Segment Start: MATERIAL SHOWN

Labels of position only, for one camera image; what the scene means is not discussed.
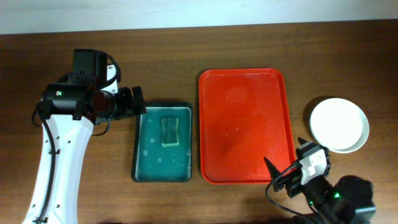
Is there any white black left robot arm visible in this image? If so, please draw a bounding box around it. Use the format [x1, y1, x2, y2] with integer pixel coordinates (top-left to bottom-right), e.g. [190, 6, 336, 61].
[24, 73, 146, 223]

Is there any red plastic tray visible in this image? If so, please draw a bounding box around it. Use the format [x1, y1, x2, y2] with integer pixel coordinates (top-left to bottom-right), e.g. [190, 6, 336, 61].
[198, 68, 295, 185]

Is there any light blue plate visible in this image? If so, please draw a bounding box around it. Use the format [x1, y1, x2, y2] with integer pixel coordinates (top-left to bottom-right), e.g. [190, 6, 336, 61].
[326, 106, 370, 154]

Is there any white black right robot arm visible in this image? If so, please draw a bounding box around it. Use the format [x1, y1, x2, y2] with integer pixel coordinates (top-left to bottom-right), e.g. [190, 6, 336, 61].
[264, 138, 376, 224]

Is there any yellow green sponge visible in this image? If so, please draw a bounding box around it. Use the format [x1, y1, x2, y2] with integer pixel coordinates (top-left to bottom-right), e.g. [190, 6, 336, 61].
[161, 117, 180, 147]

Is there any white plate with green stain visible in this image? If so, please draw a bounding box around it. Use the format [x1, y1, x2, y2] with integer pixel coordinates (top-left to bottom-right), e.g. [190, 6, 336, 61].
[309, 98, 369, 154]

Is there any dark green water tray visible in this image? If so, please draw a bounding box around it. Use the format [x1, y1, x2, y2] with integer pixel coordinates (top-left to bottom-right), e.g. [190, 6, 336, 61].
[131, 101, 193, 182]

Segment End: MATERIAL SHOWN

INSTRUCTIONS FOR THE TASK ▸
An exact, picture-free copy of the entries is required.

EXERCISE RESPONSE ▸
Labels of position only, for one camera image; what the scene means is not discussed.
Is there any white black left robot arm visible in this image? If so, please draw a bounding box around it. Use the format [x1, y1, x2, y2] with integer pixel coordinates (top-left to bottom-right), e.g. [190, 6, 336, 61].
[24, 73, 146, 223]

Is there any red plastic tray visible in this image? If so, please draw a bounding box around it. Use the format [x1, y1, x2, y2] with integer pixel coordinates (top-left to bottom-right), e.g. [190, 6, 336, 61].
[198, 68, 295, 185]

Is there any light blue plate visible in this image? If so, please draw a bounding box around it. Use the format [x1, y1, x2, y2] with integer pixel coordinates (top-left to bottom-right), e.g. [190, 6, 336, 61].
[326, 106, 370, 154]

Is there any white black right robot arm visible in this image? If so, please draw a bounding box around it. Use the format [x1, y1, x2, y2] with integer pixel coordinates (top-left to bottom-right), e.g. [190, 6, 336, 61].
[264, 138, 376, 224]

Is there any yellow green sponge visible in this image? If so, please draw a bounding box around it. Use the format [x1, y1, x2, y2] with integer pixel coordinates (top-left to bottom-right), e.g. [190, 6, 336, 61].
[161, 117, 180, 147]

Is there any white plate with green stain visible in this image? If so, please draw a bounding box around it. Use the format [x1, y1, x2, y2] with integer pixel coordinates (top-left to bottom-right), e.g. [190, 6, 336, 61].
[309, 98, 369, 154]

Is there any dark green water tray visible in this image? If so, please draw a bounding box around it. Use the format [x1, y1, x2, y2] with integer pixel coordinates (top-left to bottom-right), e.g. [190, 6, 336, 61].
[131, 101, 193, 182]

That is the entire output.